TASK INSTRUCTIONS:
Restate all data exactly. No images.

INFORMATION SUPPLIED:
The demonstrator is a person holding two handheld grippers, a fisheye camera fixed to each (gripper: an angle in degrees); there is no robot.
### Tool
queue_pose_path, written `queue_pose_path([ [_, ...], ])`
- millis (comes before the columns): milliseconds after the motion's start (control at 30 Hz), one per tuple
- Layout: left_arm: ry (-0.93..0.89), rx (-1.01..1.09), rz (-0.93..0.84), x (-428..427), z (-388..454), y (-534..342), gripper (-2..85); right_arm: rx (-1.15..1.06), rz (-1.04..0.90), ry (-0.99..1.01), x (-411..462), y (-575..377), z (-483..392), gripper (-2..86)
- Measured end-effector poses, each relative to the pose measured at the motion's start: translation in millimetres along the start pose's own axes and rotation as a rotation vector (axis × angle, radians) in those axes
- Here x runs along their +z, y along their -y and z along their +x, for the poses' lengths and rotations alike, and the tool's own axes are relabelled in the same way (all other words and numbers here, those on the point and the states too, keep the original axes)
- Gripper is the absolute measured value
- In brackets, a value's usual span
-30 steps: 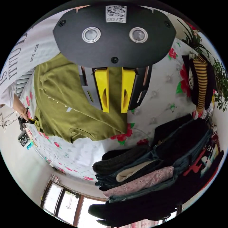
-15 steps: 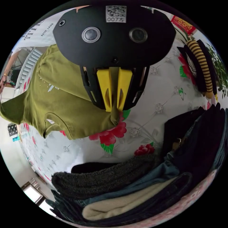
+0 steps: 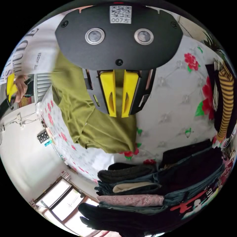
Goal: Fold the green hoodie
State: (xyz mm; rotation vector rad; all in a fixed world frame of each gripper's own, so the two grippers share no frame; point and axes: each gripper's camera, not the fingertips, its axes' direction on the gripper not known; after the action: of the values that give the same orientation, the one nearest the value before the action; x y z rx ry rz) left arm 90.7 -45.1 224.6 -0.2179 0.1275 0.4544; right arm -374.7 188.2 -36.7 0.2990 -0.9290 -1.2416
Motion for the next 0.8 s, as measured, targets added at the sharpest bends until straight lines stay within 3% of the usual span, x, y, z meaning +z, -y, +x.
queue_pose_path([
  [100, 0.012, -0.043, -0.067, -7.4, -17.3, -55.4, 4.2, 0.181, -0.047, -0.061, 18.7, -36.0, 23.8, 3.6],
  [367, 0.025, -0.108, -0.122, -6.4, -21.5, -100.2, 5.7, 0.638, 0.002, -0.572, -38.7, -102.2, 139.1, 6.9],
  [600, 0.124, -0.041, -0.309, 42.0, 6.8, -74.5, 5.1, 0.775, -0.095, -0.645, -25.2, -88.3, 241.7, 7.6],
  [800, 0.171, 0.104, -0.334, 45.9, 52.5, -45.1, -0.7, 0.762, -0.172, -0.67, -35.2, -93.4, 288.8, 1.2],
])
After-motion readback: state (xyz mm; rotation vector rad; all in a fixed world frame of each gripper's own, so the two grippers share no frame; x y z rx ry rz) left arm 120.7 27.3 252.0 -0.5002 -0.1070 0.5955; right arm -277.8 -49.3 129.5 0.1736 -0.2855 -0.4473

SOLUTION FOR THIS EXERCISE:
The demonstrator is a person holding two handheld grippers, a fisheye camera fixed to each (gripper: an angle in degrees); there is no robot.
### Tool
queue_pose_path, written `queue_pose_path([ [_, ...], ])`
- millis (comes before the columns): milliseconds after the motion's start (control at 30 Hz), one per tuple
- Layout: left_arm: ry (-0.93..0.89), rx (-1.01..1.09), rz (-0.93..0.84), x (-428..427), z (-388..454), y (-534..342), gripper (-2..85); right_arm: rx (-1.15..1.06), rz (-1.04..0.90), ry (-0.99..1.01), x (-411..462), y (-575..377), z (-483..392), gripper (-2..86)
- Measured end-effector poses, each relative to the pose measured at the motion's start: translation in millimetres along the start pose's own axes and rotation as a rotation vector (axis × angle, radians) in those axes
- Here x runs along their +z, y along their -y and z along their +x, for the poses' lengths and rotations alike, and the tool's own axes are relabelled in the same way (all other words and numbers here, those on the point and the states too, keep the original axes)
- Gripper is the absolute measured value
- In brackets, a value's usual span
-30 steps: 
-15 steps: 
+0 steps: 
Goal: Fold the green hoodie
State: (xyz mm; rotation vector rad; all in a fixed world frame of each gripper's own, so the two grippers share no frame; point and axes: each gripper's camera, not the fingertips, its axes' direction on the gripper not known; after the action: of the values that give the same orientation, the one nearest the value before the action; x y z rx ry rz) left arm 90.7 -45.1 224.6 -0.2179 0.1275 0.4544; right arm -374.7 188.2 -36.7 0.2990 -0.9290 -1.2416
Motion for the next 0.8 s, as measured, targets added at the sharpest bends until straight lines stay within 3% of the usual span, x, y, z meaning +z, -y, +x.
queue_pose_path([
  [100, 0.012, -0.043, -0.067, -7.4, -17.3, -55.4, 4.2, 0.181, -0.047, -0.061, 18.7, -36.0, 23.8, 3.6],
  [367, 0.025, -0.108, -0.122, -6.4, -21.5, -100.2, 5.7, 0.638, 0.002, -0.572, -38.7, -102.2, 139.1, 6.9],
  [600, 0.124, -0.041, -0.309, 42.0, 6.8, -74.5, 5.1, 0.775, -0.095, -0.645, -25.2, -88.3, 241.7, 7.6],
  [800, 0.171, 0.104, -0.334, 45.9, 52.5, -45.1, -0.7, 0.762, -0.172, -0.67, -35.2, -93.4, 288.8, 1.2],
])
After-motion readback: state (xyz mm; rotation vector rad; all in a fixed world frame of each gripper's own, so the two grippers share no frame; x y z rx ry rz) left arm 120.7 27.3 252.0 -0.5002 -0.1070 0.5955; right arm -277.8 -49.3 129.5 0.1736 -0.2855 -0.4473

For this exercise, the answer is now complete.